THE PROBLEM —
Below are the entries; count how many lines contain the word "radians" and reply with that number alone.

RECORDS —
>>>>
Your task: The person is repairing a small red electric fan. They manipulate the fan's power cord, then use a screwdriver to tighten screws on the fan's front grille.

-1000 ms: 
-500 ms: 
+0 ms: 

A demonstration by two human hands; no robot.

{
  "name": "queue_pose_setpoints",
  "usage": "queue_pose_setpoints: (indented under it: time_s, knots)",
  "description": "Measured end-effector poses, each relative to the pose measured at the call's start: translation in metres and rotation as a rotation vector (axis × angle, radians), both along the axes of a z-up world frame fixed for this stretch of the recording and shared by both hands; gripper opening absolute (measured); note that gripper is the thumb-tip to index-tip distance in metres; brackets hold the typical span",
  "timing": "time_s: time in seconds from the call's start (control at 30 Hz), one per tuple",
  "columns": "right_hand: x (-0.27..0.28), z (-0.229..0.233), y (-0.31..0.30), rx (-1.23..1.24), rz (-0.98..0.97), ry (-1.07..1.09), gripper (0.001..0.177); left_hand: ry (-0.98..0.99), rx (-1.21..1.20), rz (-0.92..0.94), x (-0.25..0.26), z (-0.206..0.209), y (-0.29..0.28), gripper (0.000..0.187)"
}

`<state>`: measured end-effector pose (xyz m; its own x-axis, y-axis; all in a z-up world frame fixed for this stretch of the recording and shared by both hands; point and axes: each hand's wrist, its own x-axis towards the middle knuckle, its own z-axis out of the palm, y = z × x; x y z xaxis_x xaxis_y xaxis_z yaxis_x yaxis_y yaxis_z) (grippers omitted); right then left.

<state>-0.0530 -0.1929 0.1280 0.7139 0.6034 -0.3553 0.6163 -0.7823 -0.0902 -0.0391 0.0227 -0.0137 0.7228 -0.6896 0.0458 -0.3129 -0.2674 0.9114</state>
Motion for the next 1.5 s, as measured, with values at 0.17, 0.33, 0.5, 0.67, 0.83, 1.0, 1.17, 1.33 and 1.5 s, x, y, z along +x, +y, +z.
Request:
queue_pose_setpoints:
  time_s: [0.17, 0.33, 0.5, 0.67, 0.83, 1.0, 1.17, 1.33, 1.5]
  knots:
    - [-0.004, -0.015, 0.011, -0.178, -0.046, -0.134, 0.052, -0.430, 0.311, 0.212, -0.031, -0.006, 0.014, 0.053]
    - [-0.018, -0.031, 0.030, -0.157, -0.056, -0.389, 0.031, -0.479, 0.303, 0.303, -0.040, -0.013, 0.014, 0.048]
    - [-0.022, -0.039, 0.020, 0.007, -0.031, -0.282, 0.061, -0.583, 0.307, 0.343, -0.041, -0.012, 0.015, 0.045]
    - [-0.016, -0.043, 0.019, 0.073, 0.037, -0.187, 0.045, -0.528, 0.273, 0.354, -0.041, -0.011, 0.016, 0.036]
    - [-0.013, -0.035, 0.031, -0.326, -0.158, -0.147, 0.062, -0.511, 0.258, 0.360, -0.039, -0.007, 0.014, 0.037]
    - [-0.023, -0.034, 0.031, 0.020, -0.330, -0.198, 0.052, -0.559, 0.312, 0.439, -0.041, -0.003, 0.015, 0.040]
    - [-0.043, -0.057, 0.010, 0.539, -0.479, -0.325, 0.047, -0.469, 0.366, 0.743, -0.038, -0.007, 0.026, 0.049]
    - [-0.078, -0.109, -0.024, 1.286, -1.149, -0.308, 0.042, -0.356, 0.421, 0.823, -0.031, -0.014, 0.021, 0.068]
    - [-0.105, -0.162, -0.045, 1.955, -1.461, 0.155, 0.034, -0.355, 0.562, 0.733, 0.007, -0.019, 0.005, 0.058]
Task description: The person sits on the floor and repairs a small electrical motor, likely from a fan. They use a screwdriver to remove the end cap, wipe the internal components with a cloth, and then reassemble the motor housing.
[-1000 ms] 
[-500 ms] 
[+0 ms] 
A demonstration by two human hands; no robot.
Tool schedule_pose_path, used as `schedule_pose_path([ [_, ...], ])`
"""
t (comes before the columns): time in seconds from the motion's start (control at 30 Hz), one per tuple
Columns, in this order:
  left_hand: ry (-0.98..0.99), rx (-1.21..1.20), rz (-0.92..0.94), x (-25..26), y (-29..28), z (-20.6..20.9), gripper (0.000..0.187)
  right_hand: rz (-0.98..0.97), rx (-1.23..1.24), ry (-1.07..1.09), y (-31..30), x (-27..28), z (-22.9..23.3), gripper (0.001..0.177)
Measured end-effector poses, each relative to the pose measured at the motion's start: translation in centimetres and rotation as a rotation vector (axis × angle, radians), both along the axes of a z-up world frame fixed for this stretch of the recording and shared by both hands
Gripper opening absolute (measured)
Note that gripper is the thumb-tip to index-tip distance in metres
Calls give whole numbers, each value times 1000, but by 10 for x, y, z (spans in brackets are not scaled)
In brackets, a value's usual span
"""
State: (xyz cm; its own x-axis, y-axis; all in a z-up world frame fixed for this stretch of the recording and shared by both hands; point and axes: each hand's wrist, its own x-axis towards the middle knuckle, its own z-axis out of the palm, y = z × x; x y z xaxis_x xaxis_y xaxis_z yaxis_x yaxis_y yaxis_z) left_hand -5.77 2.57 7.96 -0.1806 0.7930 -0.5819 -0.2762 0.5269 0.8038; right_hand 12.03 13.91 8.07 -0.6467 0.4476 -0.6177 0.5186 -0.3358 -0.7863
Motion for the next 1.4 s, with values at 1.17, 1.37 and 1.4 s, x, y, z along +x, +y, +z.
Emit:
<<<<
TASK ANSWER —
2